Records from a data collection
....................

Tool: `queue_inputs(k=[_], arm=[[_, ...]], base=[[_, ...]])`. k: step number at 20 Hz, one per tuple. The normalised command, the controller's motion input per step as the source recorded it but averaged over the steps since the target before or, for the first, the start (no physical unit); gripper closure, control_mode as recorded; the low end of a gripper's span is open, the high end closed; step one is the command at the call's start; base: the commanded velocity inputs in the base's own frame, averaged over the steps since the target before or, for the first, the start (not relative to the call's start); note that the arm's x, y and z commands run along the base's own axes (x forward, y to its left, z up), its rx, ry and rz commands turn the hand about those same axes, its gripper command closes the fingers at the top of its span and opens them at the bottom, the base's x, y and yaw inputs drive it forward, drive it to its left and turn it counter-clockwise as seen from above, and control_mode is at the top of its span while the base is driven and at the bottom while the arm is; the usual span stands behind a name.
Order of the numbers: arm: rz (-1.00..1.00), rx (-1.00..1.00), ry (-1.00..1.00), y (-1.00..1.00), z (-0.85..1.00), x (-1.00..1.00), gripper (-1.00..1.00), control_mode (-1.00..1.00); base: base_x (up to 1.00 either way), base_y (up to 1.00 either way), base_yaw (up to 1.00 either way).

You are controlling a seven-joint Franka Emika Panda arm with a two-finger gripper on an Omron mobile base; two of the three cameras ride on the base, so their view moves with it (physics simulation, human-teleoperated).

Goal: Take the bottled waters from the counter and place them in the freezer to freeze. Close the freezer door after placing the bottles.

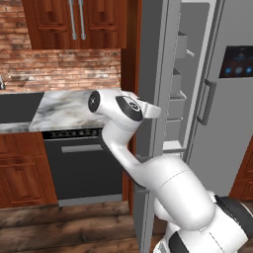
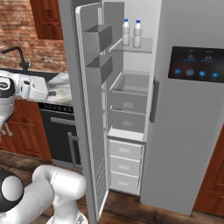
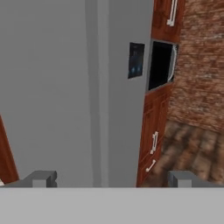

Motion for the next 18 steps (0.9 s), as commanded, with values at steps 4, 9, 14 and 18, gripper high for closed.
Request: queue_inputs(k=[4,9,14,18], arm=[[-0.07,0.00,0.00,0.00,-0.02,0.31,-1.00,-1.00],[-0.07,0.00,0.00,0.00,-0.05,0.31,-1.00,-1.00],[-0.06,0.00,0.00,0.00,-0.06,0.29,-1.00,-1.00],[-0.06,-0.01,0.00,0.00,-0.05,0.28,-1.00,-1.00]], base=[[0.00,0.00,0.00],[0.00,0.00,0.00],[0.00,0.00,0.00],[0.00,0.00,0.00]])
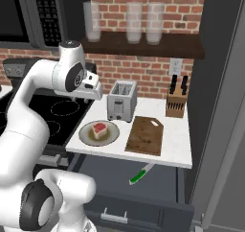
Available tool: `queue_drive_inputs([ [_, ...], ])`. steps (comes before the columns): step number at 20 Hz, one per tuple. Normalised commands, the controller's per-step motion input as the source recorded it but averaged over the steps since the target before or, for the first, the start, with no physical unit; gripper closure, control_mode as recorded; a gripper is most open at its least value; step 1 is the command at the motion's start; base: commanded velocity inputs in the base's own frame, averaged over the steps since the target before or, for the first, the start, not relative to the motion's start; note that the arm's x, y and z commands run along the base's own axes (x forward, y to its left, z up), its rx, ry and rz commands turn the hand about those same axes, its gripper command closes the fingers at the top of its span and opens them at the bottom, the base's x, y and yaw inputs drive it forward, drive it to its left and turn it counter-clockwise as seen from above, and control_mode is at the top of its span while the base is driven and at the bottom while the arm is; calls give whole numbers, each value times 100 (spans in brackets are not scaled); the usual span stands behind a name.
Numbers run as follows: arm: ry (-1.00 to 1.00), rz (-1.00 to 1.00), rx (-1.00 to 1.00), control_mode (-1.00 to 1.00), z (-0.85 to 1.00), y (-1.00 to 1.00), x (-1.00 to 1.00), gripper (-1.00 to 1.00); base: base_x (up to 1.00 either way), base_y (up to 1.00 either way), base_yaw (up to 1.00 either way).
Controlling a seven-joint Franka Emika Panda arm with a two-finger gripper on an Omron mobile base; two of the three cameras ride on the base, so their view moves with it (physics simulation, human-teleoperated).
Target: Pick up the knife from the drawer and place it on the cutting board. Then place the meat from the plate to the cutting board.
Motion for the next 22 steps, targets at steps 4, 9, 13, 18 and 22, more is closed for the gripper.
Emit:
queue_drive_inputs([
  [4,-1,0,0,100,0,0,-7,-100,-15,0,0],
  [9,0,0,0,100,0,0,0,-100,-62,-11,-4],
  [13,0,0,0,100,0,0,0,-100,-59,-44,-4],
  [18,0,0,0,100,0,0,0,-100,-2,-39,0],
  [22,0,0,0,100,0,0,0,-100,-1,-23,0],
])
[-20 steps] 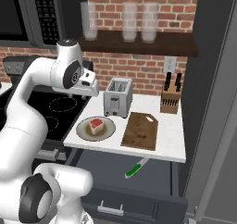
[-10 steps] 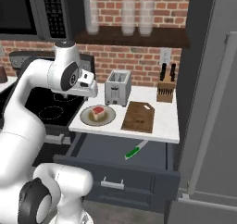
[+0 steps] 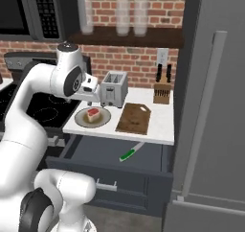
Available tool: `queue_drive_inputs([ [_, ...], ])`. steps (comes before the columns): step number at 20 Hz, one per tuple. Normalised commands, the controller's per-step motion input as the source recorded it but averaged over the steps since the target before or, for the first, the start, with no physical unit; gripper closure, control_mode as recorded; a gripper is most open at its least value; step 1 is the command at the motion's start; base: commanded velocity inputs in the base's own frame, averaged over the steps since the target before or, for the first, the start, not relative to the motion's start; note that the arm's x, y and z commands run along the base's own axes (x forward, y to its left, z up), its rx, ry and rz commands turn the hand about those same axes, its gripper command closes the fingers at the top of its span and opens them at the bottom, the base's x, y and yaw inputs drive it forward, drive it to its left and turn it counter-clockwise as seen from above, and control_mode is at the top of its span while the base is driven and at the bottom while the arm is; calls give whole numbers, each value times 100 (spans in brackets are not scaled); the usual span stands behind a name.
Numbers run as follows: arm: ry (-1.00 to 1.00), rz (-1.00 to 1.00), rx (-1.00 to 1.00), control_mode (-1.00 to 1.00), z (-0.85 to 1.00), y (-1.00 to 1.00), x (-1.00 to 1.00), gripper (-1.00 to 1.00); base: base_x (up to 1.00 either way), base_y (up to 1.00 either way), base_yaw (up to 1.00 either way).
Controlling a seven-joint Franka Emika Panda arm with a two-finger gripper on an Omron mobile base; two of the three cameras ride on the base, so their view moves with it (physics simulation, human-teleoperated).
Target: Pick up the knife from the drawer and place it on the cutting board. Then place the meat from the plate to the cutting board.
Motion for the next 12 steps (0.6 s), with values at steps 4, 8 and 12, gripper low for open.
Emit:
queue_drive_inputs([
  [4,0,0,0,100,0,0,0,-100,-18,-28,-2],
  [8,0,0,0,100,0,0,0,-100,-30,-30,-5],
  [12,0,0,0,100,0,0,0,-100,-36,-10,-2],
])
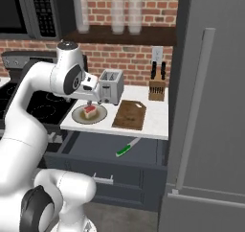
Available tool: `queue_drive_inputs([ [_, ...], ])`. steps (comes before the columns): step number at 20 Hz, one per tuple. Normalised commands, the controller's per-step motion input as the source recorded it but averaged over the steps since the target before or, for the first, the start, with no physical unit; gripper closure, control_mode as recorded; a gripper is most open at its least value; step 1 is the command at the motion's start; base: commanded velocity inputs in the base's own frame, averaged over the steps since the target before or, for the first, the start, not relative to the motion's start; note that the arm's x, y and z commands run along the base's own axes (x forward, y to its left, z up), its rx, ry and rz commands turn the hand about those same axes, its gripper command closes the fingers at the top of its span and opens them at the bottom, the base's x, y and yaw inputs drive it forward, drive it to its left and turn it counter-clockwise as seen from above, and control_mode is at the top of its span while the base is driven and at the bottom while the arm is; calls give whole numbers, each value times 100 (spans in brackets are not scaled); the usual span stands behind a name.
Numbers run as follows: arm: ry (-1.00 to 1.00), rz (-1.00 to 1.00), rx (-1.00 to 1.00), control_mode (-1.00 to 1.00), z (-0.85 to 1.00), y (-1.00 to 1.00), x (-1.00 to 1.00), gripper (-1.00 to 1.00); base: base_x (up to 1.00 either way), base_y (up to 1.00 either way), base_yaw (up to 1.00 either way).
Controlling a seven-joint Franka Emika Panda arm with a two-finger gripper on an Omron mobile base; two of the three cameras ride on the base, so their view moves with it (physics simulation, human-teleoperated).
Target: Pick up the knife from the drawer and place it on the cutting board. Then place the meat from the plate to the cutting board.
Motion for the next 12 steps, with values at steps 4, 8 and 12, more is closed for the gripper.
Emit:
queue_drive_inputs([
  [4,0,0,0,100,0,0,0,-100,-2,3,0],
  [8,0,0,0,100,0,0,0,-100,0,0,0],
  [12,0,0,0,100,0,0,0,-100,0,0,0],
])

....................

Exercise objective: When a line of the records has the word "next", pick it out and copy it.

Response:
Motion for the next 18 steps (0.9 s), as commanded, with values at steps 4, 9, 14 and 18, gripper high for closed.
Motion for the next 22 steps, targets at steps 4, 9, 13, 18 and 22, more is closed for the gripper.
Motion for the next 12 steps (0.6 s), with values at steps 4, 8 and 12, gripper low for open.
Motion for the next 12 steps, with values at steps 4, 8 and 12, more is closed for the gripper.

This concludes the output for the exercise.